Every single record needs to be restated word for word.

(Stored records)
▶

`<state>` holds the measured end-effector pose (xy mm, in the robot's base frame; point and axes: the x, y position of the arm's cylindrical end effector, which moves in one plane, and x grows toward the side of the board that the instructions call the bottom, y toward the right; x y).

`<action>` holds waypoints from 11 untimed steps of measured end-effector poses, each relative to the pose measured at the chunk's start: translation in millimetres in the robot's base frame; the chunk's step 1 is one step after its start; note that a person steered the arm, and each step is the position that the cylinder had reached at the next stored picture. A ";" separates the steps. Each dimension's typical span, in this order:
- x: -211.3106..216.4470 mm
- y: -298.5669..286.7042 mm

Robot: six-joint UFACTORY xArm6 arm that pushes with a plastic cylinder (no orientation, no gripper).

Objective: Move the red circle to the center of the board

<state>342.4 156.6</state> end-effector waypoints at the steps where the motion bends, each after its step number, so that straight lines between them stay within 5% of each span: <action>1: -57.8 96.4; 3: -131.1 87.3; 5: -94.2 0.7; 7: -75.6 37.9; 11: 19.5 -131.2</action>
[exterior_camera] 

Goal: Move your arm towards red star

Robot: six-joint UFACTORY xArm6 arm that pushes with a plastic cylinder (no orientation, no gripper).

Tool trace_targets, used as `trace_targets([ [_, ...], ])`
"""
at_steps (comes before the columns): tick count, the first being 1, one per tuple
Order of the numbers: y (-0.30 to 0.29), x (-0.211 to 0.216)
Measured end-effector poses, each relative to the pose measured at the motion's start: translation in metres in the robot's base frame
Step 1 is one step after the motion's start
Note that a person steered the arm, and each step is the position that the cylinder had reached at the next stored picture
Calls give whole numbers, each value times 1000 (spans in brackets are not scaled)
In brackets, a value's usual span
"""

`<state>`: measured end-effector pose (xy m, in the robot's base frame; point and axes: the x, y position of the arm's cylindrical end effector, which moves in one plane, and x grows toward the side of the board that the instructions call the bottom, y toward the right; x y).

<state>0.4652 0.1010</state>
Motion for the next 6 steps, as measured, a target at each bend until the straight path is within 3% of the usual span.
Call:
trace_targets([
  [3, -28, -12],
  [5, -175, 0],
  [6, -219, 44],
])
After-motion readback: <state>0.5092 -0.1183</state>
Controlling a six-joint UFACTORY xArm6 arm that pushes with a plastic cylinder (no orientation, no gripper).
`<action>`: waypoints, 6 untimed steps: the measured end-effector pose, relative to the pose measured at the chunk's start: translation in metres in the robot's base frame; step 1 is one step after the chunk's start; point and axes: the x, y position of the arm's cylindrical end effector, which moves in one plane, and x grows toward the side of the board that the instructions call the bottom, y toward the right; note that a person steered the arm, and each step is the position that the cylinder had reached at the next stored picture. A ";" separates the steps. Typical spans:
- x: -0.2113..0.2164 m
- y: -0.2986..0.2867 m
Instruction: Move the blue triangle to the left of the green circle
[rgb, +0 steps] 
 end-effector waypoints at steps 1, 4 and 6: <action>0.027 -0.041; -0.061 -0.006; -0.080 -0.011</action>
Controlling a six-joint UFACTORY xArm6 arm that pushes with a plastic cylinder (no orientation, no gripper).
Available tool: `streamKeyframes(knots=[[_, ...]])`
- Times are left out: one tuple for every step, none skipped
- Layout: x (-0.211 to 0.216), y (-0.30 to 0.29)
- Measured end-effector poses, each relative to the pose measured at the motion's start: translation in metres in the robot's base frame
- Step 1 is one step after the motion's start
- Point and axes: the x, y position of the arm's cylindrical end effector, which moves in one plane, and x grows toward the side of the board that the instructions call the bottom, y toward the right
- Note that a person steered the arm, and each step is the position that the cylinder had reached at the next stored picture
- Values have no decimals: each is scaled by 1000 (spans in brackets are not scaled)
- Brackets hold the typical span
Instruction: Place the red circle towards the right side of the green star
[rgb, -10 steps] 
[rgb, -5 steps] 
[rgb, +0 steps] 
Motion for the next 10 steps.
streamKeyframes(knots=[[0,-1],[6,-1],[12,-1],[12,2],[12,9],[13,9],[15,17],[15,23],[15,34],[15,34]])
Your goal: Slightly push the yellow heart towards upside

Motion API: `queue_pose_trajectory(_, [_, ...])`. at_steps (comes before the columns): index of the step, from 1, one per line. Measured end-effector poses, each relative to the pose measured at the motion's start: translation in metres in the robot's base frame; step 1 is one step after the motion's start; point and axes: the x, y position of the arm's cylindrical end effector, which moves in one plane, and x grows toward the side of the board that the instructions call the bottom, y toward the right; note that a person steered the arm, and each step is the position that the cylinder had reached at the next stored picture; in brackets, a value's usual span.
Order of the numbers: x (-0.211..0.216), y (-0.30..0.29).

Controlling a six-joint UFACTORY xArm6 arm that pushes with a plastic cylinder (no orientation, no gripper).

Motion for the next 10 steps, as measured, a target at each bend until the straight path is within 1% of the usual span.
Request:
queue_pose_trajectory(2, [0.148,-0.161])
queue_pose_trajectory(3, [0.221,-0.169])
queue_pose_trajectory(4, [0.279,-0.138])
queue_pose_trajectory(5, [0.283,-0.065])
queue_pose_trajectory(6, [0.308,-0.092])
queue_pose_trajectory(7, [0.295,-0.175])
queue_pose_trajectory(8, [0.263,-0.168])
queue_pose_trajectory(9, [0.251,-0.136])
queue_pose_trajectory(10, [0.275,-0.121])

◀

_Exercise response:_
`<state>` holds the measured end-effector pose (xy mm, in the robot's base frame; point and axes: the x, y position of the arm's cylindrical end effector, which moves in one plane, and x grows toward the side of the board that the instructions call the bottom, y toward the right; x y).

`<action>` holds waypoints from 11 untimed steps of measured end-effector poses, each relative to the pose measured at the chunk's start: translation in millimetres in the robot's base frame; the chunk's step 1 is one step after its start; note that a person steered the arm, and each step is the position that the cylinder had reached at the next stored picture. A ";" separates the steps. Each dimension's typical span, in this order:
- x: -211.3106..216.4470 mm
- y: -298.5669..286.7042 mm

Robot: six-joint UFACTORY xArm6 arm that pushes with a plastic cylinder (no orientation, no gripper).

Objective: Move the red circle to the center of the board

<state>342.4 156.6</state> end-effector waypoints at the steps where the motion bends, each after its step number, so that straight lines between them stay within 5% of each span: <action>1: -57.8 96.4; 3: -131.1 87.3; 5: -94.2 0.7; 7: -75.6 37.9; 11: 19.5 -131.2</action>
[exterior_camera] 

Goal: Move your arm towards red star

Robot: six-joint UFACTORY xArm6 arm that pushes with a plastic cylinder (no orientation, no gripper).

Tool trace_targets, used as `trace_targets([ [_, ...], ])`
"""
at_steps (comes before the columns): tick count, the first being 1, one per tuple
Order of the numbers: y (-0.30 to 0.29), x (-0.211 to 0.216)
Measured end-effector poses, each relative to the pose measured at the motion's start: translation in metres in the robot's base frame
Step 1 is one step after the motion's start
Note that a person steered the arm, and each step is the position that the cylinder had reached at the next stored picture
Calls give whole numbers, each value times 1000 (spans in brackets are not scaled)
In brackets, a value's usual span
"""

`<state>`: measured end-effector pose (xy m, in the robot's base frame; point and axes: the x, y position of the arm's cylindrical end effector, which moves in one plane, and x grows toward the side of the board that the instructions call the bottom, y toward the right; x y).

<state>0.4652 0.1010</state>
Motion for the next 6 steps, as measured, a target at each bend until the straight path is within 3% of the usual span.
Call:
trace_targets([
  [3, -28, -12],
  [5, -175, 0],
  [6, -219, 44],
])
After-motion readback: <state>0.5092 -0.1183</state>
Controlling a six-joint UFACTORY xArm6 arm that pushes with a plastic cylinder (no orientation, no gripper).
`<action>`: waypoints, 6 untimed steps: the measured end-effector pose, relative to the pose measured at the chunk's start: translation in metres in the robot's base frame; step 1 is one step after the chunk's start; point and axes: the x, y position of the arm's cylindrical end effector, which moves in one plane, and x grows toward the side of the board that the instructions call the bottom, y toward the right; note that a person steered the arm, and each step is the position that the cylinder had reached at the next stored picture. A ";" separates the steps. Typical spans:
- x: -0.2113..0.2164 m
- y: -0.2986..0.2867 m
Instruction: Move the blue triangle to the left of the green circle
[rgb, +0 steps] 
 end-effector waypoints at steps 1, 4 and 6: <action>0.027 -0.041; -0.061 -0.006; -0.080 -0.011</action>
Controlling a six-joint UFACTORY xArm6 arm that pushes with a plastic cylinder (no orientation, no gripper).
Available tool: `streamKeyframes(knots=[[_, ...]])`
- Times are left out: one tuple for every step, none skipped
- Layout: x (-0.211 to 0.216), y (-0.30 to 0.29)
- Measured end-effector poses, each relative to the pose measured at the motion's start: translation in metres in the robot's base frame
- Step 1 is one step after the motion's start
- Point and axes: the x, y position of the arm's cylindrical end effector, which moves in one plane, and x grows toward the side of the board that the instructions call the bottom, y toward the right
- Note that a person steered the arm, and each step is the position that the cylinder had reached at the next stored picture
- Values have no decimals: each is scaled by 1000 (spans in brackets are not scaled)
- Brackets hold the typical span
Instruction: Place the red circle towards the right side of the green star
[rgb, -10 steps] 
[rgb, -5 steps] 
[rgb, +0 steps] 
Motion for the next 10 steps.
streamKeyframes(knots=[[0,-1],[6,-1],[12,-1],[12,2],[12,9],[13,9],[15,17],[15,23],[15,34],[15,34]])
Your goal: Slightly push the yellow heart towards upside

Motion API: `queue_pose_trajectory(_, [_, ...])`. at_steps (comes before the columns): index of the step, from 1, one per line. Measured end-effector poses, each relative to the pose measured at the motion's start: translation in metres in the robot's base frame; step 1 is one step after the motion's start; point and axes: the x, y position of the arm's cylindrical end effector, which moves in one plane, and x grows toward the side of the board that the instructions call the bottom, y toward the right; note that a person steered the arm, and each step is the position that the cylinder had reached at the next stored picture; in brackets, a value's usual span.
Order of the numbers: x (-0.211..0.216), y (-0.30..0.29).

Controlling a six-joint UFACTORY xArm6 arm that pushes with a plastic cylinder (no orientation, no gripper).

Motion for the next 10 steps, as measured, a target at each bend until the straight path is within 1% of the usual span.
Request:
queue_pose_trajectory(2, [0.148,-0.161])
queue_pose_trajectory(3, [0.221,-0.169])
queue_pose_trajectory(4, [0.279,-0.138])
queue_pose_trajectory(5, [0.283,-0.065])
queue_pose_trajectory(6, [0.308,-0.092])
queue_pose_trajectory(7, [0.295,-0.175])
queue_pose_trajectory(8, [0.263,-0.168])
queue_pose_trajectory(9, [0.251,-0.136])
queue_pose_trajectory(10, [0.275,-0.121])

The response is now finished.